On July 03, CRSAR was tasked to respond to assist BC Ambulance with the medevac of an injured hiker on the Golden Hinde, Vancouver Island’s highest peak. We received the call at 1900 hours from BC Ambulance to pick up an injured hiker who had made a broken cell phone call to report that he required an air ambulance evacuation due to an injury. The information we received was sketchy: we had no call back number and no idea of the injuries involved, but luckily we did get a set of GPS coordinates.
This is a popular area for backcountry users. It’s a very remote rugged area that requires at least two days of overland travel just to reach the Golden Hinde. The summit time and return can then easily make it a 5-7 day trip. Historically, we respond to this area at least once a year. We went last year and performed a similar type of rescue. We get called to this area for injuries and exhaustion on a regular basis. It’s such a remote area, and becoming inured or overcome by exhaustion, or running low on food makes it a very dangerous place to be. This is Vancouver Island’s highest peak and the terrain around the area is rugged and covered in snow and ice most of the year.
CRSAR dispatched a helicopter with three SAR members and first-aid gear to the site. We encountered low cloud at the 1400 meter level, which prevented us from taking a direct route to the GPS coordinates we had. We were obliged to circumnavigate the Golden Hinde, poking holes through the low cloud, before we found a hole to fly through and we were then able to locate the subjects at the 1800 meter level. Initially, we were expecting one subject, but we found two men huddled just below the peak on a snowy patch of rock outcropping. Upon landing, we found the two men set up beside a fire waiting for us.

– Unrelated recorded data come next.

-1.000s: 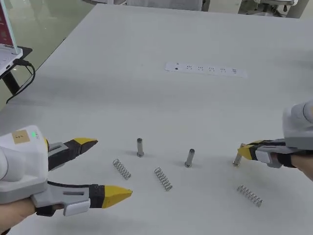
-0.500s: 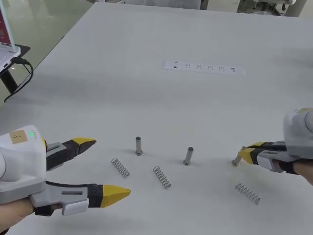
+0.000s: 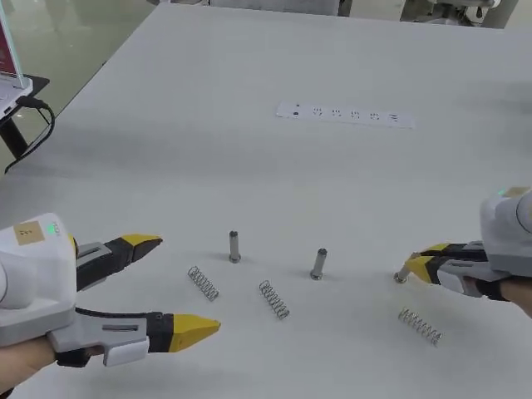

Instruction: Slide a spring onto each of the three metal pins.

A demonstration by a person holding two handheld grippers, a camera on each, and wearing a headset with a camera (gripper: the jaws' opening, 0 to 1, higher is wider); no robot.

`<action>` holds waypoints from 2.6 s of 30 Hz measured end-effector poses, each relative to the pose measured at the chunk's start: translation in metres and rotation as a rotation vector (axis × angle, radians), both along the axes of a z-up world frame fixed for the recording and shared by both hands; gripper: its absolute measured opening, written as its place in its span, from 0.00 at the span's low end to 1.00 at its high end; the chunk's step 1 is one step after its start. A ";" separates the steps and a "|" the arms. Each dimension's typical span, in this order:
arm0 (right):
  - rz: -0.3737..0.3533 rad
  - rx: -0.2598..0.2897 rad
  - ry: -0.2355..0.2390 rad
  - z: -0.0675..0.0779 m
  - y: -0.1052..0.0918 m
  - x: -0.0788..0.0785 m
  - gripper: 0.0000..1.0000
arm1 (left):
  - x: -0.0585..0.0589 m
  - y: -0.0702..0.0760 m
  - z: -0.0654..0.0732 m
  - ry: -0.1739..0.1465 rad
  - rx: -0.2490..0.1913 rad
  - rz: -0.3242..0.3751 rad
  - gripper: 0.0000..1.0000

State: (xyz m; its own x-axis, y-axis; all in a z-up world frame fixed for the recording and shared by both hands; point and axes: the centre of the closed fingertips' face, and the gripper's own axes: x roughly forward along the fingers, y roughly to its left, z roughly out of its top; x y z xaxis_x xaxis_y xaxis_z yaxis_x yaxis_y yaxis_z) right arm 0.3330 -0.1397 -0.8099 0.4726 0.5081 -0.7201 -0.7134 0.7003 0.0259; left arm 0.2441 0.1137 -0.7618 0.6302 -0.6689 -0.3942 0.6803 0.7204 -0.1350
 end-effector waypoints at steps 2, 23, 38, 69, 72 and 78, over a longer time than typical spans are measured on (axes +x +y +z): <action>0.000 -0.002 -0.001 0.000 0.000 0.000 0.05 | 0.000 0.000 0.001 -0.002 -0.003 0.000 0.81; 0.017 -0.008 0.016 -0.001 0.000 -0.003 0.06 | 0.001 0.000 0.004 -0.009 0.000 -0.005 0.82; 0.018 0.006 0.021 -0.001 0.001 -0.005 0.19 | 0.000 0.000 0.005 -0.008 0.006 -0.008 0.83; 0.019 0.027 -0.028 0.002 -0.012 -0.021 0.58 | -0.001 0.000 0.005 -0.006 0.002 -0.023 0.88; 0.013 0.038 -0.025 0.003 -0.013 -0.023 0.60 | -0.001 0.000 0.004 -0.005 0.009 -0.029 0.88; 0.053 0.030 -0.035 0.004 -0.009 -0.032 0.65 | 0.001 0.000 0.006 -0.009 0.002 -0.024 0.88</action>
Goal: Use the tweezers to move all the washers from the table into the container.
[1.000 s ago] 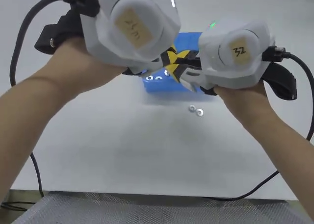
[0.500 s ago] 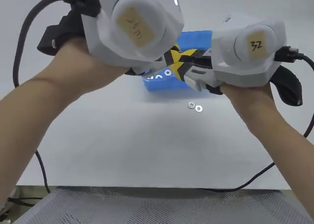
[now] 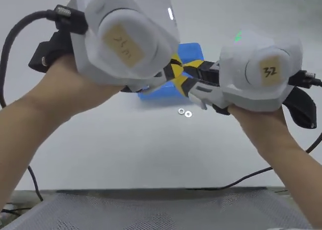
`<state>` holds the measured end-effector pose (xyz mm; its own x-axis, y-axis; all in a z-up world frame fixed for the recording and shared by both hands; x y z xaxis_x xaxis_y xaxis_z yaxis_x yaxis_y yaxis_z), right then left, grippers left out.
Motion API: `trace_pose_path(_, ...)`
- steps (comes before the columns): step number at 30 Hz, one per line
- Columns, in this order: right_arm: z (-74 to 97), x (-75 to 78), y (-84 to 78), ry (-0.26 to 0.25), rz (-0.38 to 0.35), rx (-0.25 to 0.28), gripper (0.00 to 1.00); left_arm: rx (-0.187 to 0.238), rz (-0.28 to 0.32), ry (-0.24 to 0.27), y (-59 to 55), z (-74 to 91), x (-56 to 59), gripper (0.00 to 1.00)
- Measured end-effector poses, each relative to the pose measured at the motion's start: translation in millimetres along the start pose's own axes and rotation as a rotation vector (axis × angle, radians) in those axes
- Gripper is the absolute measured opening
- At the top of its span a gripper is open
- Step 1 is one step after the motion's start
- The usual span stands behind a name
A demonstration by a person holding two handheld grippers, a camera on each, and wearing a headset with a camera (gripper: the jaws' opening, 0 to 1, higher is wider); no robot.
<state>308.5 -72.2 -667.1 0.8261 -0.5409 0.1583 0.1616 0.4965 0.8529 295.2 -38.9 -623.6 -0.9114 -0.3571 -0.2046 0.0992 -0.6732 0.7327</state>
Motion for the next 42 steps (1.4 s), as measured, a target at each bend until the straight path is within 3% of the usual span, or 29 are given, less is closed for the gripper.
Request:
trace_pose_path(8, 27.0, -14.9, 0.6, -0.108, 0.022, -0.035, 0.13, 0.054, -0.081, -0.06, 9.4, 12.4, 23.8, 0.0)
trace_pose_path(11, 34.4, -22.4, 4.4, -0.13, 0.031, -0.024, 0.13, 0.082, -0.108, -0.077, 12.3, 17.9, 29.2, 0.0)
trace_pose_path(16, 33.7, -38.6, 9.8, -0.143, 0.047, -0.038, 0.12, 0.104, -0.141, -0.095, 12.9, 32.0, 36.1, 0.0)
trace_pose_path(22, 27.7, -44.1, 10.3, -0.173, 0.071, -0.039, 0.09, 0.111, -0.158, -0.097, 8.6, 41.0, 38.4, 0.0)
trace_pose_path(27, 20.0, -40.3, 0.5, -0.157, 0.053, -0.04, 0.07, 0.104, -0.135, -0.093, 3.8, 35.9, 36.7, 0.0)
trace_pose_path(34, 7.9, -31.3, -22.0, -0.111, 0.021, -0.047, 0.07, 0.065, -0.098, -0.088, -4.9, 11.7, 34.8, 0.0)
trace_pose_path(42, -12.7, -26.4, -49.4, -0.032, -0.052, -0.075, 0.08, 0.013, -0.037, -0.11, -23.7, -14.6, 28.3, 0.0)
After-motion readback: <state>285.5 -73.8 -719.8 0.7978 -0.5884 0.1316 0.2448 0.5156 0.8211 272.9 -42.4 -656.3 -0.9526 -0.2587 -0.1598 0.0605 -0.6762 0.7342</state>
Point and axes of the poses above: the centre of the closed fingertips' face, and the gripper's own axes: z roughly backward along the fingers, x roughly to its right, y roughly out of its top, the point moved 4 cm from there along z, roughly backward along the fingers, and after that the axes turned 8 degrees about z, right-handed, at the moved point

We assessed that one male had sustained lower limb injuries while descending from the peak across a snow field. They had managed to descend to the 1800 meter mark, where they set up a small camp, while a third man had descended to an even lower camp point, approximately three kilometres away, to prepare for the hike out.

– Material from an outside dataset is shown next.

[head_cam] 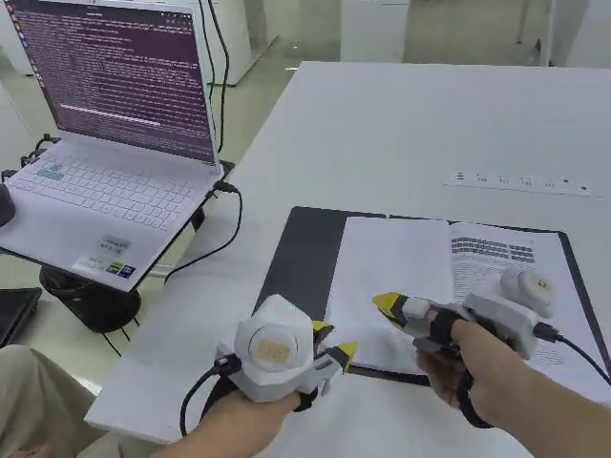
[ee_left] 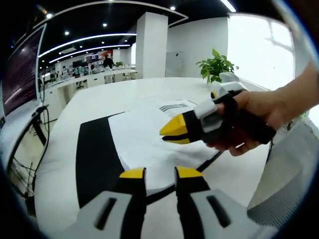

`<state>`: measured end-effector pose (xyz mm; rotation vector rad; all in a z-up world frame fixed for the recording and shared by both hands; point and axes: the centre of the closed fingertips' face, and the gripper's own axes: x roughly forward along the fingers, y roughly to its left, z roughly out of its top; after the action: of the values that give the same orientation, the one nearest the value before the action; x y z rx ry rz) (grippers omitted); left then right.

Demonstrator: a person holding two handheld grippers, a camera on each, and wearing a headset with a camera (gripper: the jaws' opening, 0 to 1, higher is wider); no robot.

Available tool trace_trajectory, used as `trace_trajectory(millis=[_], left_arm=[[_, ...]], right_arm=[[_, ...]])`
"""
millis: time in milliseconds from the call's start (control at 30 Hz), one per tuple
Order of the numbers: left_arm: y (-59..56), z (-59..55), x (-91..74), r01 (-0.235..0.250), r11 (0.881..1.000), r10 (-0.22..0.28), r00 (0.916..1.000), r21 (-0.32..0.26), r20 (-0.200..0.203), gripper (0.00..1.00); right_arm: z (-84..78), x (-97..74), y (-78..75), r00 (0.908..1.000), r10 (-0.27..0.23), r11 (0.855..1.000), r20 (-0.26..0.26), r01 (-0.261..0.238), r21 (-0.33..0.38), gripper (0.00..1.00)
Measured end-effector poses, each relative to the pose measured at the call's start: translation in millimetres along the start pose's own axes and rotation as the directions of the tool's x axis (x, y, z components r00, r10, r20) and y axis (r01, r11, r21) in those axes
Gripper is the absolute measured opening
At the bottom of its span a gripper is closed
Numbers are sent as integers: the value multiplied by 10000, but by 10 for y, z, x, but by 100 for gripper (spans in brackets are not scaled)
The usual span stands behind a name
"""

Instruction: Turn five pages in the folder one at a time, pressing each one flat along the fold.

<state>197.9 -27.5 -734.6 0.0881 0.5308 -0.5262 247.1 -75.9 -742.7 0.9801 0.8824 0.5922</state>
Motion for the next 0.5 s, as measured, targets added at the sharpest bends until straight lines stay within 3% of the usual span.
trace_trajectory(millis=[133,333,500], left_arm=[[52,-162,277,-189,9997,199,9972,149,-720,20],[165,-350,394,-757,9971,743,9905,-75,-1158,20],[169,-380,381,-838,9965,835,9938,-20,-735,20]], right_arm=[[201,-186,-183,9992,-183,9992,349,171,354,0],[484,-275,-311,9969,-206,9974,760,152,708,0],[663,-209,-347,9957,-110,9956,925,23,939,0]])
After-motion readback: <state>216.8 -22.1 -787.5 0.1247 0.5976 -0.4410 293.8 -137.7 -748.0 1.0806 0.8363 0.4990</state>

We made a quick assessment of the injuries and decided to evacuate both men to an ambulance, but we also had the issue of locating the third man as he wouldn’t know that we had located the other two men. Moreover, we couldn’t be sure of his status and we didn’t want to leave him alone in the back country as he had the bulk of the hiking party’s gear and wouldn’t be able to get it all out alone. Additionally, we had a failing daylight issue compounded with a low ceiling, so we decided to do a quick recon of the area we suspected the other man to be in, to see if we could locate him and make contact. After 10 minutes of flying, we located the third man at a lower elevation camp. We landed and decided to let the uninjured male out to join his companion. Their plan was to hike the gear out over the following days, thus freeing us up to evacuate the injured man. It worked out well, since the two uninjured males didn’t need to be evacuated, so we left them in place with all their equipment and flew the injured male back to Campbell River, where he was transferred over to BC Ambulance.
Over all, it was a good rescue. If we hadn’t had the GPS coordinates, it might have led to an extended search as the low ceiling of cloud made for a slow, limited air search. Having the coordinates allowed us to fly directly to the site. The Golden Hinde area is huge and has multiple approaches for hikers and climbers, and trying to find a person on the ground, by looking down onto rock, snow, ice and heavy forest, can be very difficult.

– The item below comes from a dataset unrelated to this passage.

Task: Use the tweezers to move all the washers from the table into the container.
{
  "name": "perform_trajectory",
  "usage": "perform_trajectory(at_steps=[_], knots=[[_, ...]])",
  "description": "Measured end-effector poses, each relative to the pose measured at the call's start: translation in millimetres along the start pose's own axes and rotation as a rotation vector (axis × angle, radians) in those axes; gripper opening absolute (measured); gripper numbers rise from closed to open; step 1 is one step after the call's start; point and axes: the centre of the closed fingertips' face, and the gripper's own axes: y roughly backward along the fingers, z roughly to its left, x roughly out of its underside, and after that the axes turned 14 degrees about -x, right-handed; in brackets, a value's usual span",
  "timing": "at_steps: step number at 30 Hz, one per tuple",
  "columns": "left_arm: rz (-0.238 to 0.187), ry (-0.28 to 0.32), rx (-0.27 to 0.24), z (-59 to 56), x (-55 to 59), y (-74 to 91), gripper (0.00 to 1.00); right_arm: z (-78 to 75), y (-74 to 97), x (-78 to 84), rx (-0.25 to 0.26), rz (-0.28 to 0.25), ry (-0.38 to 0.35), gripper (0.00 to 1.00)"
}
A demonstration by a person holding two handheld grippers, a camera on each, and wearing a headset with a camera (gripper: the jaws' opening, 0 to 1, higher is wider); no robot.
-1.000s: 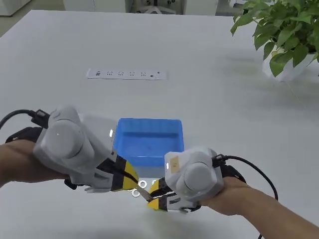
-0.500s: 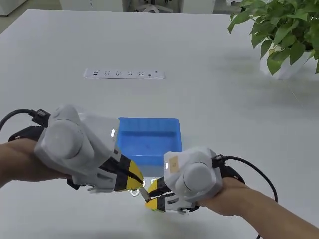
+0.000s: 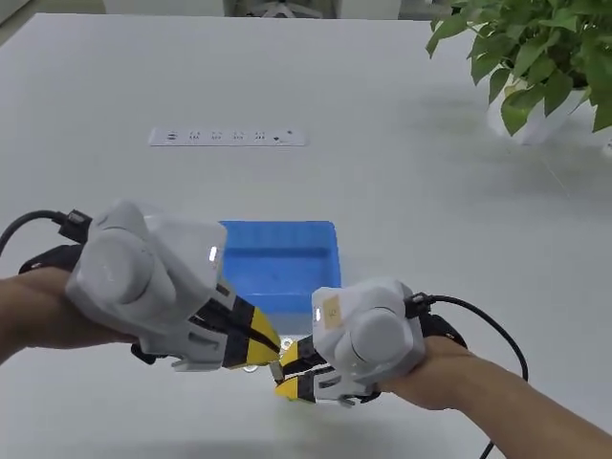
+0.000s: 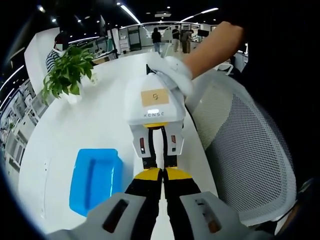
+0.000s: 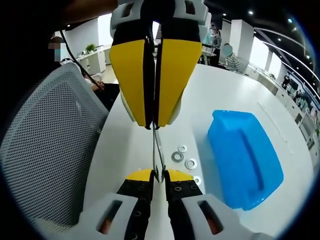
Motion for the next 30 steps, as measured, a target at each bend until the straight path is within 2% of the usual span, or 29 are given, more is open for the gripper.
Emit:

The summer can be very busy for us and we perform a number of medical rescues throughout the region. We expect this summer to be the same.
We caution all back-country users to take with them the proper equipment, maps, and communications equipment, such as cell phones, satellite phones or PLBs – Personal Locator Beacons – which can communicate to the outside world. Leave a trip plan and emergency plan details with family. Don’t over-estimate your ability and leave yourself plenty of time to complete the journey.